ISSAQUAH, Wash. – Superar un divorcio es un desafío que deja profundas huellas emocionales. Julianna Bryant lo comprende perfectamente, pues vivió esa experiencia en 2019. ‘Pasé por un divorcio muy difícil y, durante ese proceso, me sentía completamente aislada, sin amigas ni conexión real’, contó en una entrevista.
Antes del divorcio, Bryant no tenía una vida social fuera de su matrimonio.
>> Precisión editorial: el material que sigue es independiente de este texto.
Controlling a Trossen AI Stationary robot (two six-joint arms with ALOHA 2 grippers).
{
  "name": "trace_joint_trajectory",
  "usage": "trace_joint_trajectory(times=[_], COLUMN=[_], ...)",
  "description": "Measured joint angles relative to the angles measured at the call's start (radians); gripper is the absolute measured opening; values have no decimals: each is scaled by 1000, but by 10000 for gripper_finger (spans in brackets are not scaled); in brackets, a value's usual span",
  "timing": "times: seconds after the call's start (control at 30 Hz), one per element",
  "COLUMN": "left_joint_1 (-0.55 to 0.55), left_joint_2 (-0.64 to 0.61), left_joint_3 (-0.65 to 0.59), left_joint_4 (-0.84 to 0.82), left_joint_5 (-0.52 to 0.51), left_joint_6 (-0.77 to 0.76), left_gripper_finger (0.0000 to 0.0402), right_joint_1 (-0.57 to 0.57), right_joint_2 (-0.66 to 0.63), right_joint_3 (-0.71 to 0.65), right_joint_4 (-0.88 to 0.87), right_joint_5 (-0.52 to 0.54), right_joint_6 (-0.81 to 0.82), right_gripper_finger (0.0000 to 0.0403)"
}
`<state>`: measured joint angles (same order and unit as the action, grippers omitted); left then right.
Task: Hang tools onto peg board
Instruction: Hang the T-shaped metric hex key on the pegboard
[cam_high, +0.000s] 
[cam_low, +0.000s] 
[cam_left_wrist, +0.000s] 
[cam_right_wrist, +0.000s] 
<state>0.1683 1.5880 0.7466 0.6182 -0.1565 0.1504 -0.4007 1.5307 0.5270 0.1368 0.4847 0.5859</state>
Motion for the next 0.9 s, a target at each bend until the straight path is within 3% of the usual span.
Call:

Al buscar nuevas conexiones, descubrió que las opciones disponibles no se ajustaban a sus necesidades. ‘Todo era de género mixto o se celebraba en espacios religiosos, y ninguno de esos lugares era lo que necesitaba en ese momento’, explicó.
Las caminatas solitarias se convirtieron en su escape, pero el anhelo por verdaderas amistades persistía. ‘Solo quería sentarme con alguien que entendiera lo que estaba viviendo’, expresó.
Bryant decidió crear el Club de Guerreras Divorciadas, un espacio donde mujeres con experiencias similares puedan encontrar apoyo mutuo. ‘Ha sido emocionante ver cómo se forman amistades profundas. Esa era la meta, y lo logramos’, afirmó.
Las reuniones incluyen paseos, festivales de tulipanes, talleres de fusión de vidrio y otras actividades que traen alegría. ‘Estamos construyendo una comunidad donde las mujeres se sienten comprendidas’, destacó.
Años después de su divorcio, Bryant considera que su vida ha alcanzado un nuevo equilibrio. ‘Es un capítulo nuevo, desordenado y difícil, pero también lleno de alegría y crecimiento’, concluyó.